As someone who lost faith in the numbers a long time ago, I know just how distressed LeVert must feel. For instance, I recall how upset I was when the predictions Colgan made in late 2008 about the length and severity of what was then a newly arrived recession proved to be about as accurate as the North Korean wheat-harvest forecast.
In December '08, he told the Bangor Daily News that the economic downturn wouldn't be nearly as bad as the one the state experienced in 1990-91, when Maine lost 23,000 jobs.
To date, the state is down 30,000 jobs.

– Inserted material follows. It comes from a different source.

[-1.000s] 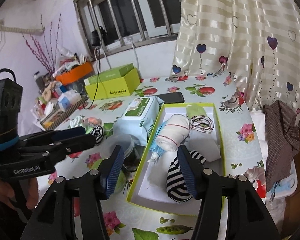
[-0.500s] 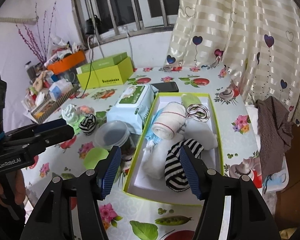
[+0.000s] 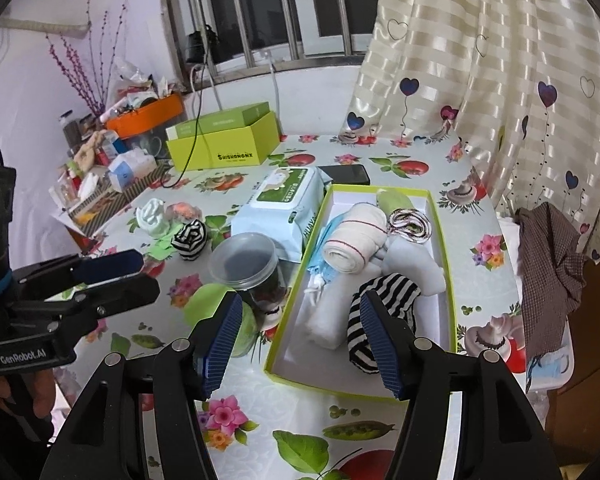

Or maybe 35,000, depending on what figure Colgan is using on any given day.
In the Portland Press Herald that same month, Colgan predicted an uptick in consumer confidence in the spring of 2009, with the credit market righting itself by early 2010.
Still waiting.
In January 2009, Mainebiz quoted him as saying, "I don't see much of a turnaround in 2009, but the worst will be over by the end of 2009."
Pay your mortgage with that.
In June 2009, he told the Press Herald, that it was now "the best time in years" to start a retail business.
No annoying customers, so you'd save the time and effort that would otherwise have to be devoted to waiting on them.
In November 2009, Colgan admitted to a legislative committee that he'd been a bit too bullish in his earlier estimates of the recession's severity. But he said he wouldn't be making that mistake again.
"The good news is," he said, "the worst of it is over."
The bad news is it was Colgan saying that.
As the economic malaise lingered into 2010, many experts, such as University of Maine vice chancellor Jim Breece (a member of Colgan's commission), revised their guesses and began predicting it could take four or five years for the state's economy to return to pre-recession levels.
Here's Colgan's opinion, as told to the Capitol News Service in January: "We don't think that the economy fell as much in 2009 as we previously thought, and we think the economy may grow a tad faster in 2010 than we previously thought."